§ **Task goal**:
Start at the line with "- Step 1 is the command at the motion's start" in the records below, stop at the line with "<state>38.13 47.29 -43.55", and return every line in that span exactly, the two end lines included.

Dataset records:

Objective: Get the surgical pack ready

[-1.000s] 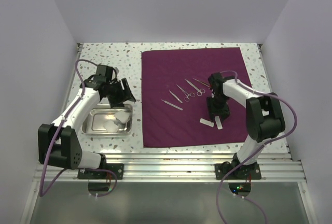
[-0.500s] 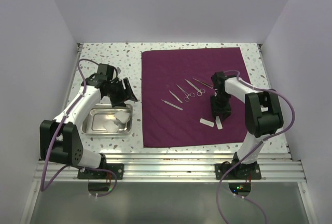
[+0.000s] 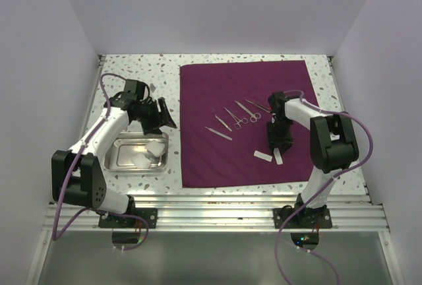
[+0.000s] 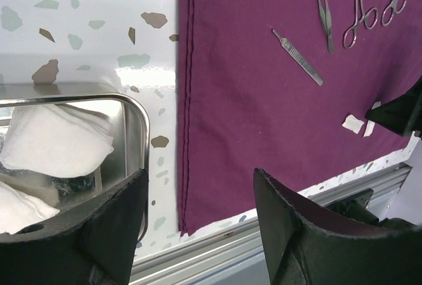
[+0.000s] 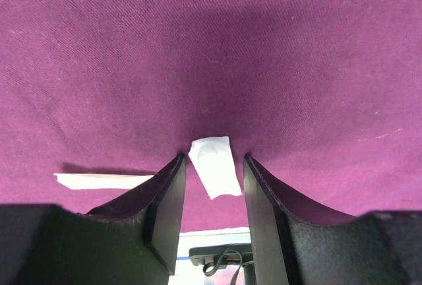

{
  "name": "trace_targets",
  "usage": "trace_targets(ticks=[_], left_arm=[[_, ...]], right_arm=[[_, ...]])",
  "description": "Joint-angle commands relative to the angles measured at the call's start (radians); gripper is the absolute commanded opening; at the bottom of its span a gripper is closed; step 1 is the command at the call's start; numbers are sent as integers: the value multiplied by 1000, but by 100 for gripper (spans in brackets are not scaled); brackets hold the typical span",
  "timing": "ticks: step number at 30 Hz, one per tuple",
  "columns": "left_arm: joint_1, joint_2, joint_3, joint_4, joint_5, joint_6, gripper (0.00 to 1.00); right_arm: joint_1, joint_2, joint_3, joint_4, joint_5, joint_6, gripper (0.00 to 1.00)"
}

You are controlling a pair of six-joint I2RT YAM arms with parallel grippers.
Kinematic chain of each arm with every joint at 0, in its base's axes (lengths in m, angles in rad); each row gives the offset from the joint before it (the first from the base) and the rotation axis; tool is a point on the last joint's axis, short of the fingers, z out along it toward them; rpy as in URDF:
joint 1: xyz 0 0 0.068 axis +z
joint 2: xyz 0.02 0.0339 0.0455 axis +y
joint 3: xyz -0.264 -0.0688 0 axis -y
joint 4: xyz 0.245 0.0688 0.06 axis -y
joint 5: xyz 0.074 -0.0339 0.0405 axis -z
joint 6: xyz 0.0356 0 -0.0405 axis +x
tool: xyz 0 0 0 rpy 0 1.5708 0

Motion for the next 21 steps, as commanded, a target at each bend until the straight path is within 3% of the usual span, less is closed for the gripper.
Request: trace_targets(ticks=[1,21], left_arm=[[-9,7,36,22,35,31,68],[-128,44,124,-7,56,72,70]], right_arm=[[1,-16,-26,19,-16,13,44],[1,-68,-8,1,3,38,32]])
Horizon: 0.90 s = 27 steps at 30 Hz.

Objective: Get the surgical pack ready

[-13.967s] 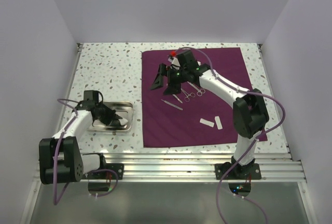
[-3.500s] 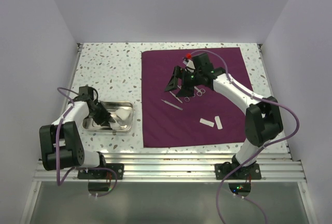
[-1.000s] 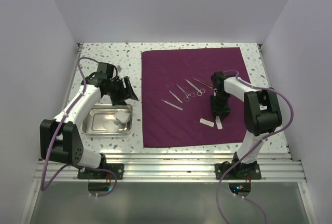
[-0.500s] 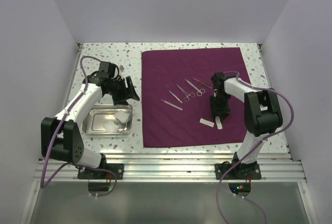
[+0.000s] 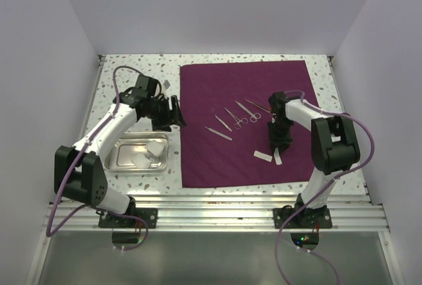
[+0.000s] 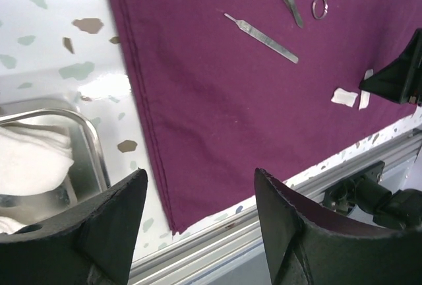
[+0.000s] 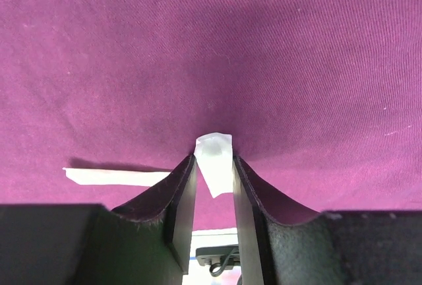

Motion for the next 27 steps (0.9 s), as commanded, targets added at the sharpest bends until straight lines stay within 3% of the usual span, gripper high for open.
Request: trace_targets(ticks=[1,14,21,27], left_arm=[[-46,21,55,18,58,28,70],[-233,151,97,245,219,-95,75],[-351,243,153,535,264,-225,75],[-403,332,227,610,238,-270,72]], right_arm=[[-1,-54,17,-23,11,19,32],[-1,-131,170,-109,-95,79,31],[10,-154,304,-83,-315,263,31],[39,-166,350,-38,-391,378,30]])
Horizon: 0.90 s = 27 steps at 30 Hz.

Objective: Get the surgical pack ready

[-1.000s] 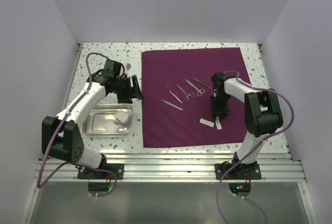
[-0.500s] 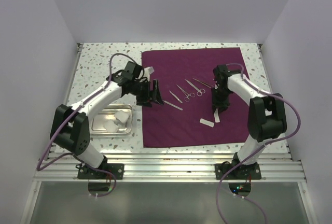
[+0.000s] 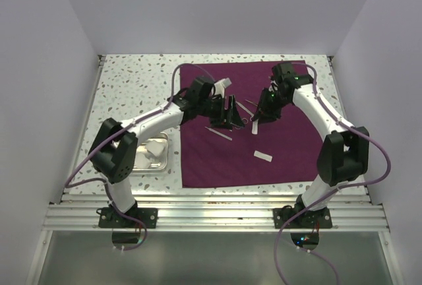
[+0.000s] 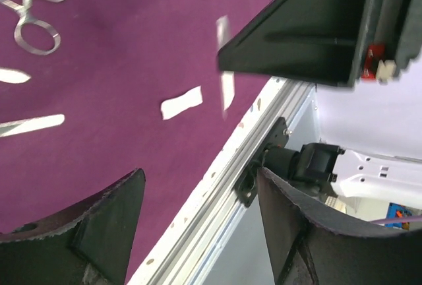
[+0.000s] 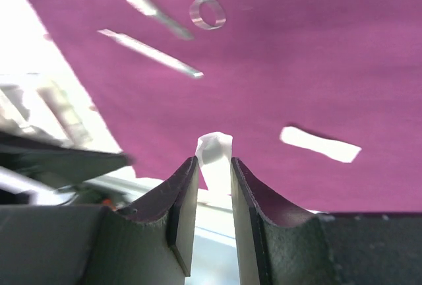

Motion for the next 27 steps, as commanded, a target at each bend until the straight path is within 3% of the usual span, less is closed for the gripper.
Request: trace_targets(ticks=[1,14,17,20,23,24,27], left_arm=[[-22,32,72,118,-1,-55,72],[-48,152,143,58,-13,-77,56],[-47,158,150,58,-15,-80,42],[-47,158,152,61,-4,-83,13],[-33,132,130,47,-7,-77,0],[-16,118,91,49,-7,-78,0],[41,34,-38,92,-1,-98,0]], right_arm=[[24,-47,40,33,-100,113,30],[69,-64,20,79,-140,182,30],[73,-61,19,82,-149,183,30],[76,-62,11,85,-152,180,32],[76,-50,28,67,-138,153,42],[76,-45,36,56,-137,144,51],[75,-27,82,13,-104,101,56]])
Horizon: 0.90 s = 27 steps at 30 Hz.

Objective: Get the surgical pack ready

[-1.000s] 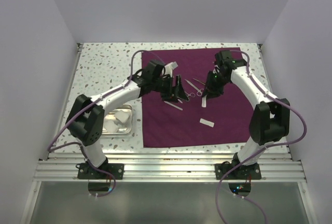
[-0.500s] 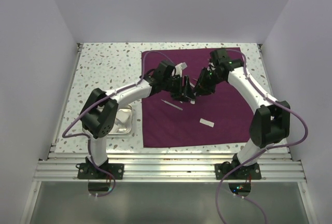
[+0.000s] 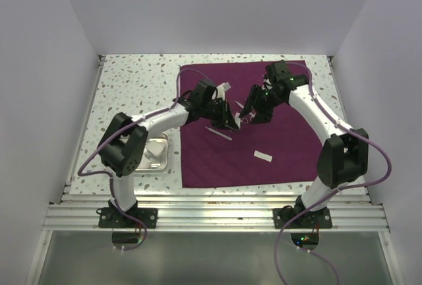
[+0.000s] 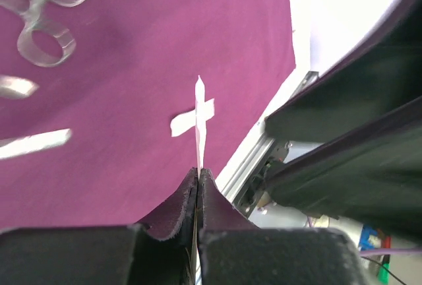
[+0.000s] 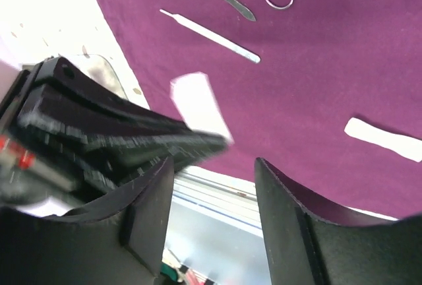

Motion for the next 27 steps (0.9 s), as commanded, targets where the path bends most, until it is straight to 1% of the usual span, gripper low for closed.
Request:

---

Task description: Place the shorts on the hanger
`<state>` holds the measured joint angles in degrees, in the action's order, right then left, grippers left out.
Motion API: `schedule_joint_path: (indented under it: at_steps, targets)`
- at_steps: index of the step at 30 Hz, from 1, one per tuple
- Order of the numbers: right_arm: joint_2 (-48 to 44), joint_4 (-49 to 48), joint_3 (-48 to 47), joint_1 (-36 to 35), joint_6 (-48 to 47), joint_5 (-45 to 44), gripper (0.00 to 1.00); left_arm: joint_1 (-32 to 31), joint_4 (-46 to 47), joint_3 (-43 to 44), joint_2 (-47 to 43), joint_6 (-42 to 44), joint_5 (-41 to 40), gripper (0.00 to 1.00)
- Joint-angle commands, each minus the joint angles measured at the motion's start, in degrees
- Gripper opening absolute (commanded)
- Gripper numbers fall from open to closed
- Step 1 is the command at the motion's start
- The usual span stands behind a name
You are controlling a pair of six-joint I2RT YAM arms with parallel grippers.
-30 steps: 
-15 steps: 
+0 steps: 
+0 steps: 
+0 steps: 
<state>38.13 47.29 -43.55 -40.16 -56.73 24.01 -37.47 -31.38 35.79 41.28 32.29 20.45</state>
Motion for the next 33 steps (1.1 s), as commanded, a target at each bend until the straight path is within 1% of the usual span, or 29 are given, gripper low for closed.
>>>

§ **Result for this task**:
- Step 1 is the command at the motion's start
- The usual span stands behind a name
You are controlling a pair of six-joint I2RT YAM arms with parallel grippers.
-30 steps: 
-15 steps: 
+0 steps: 
+0 steps: 
+0 steps: 
<state>38.13 47.29 -43.55 -40.16 -56.73 24.01 -37.47 -31.38 35.79 41.28 32.29 20.45</state>

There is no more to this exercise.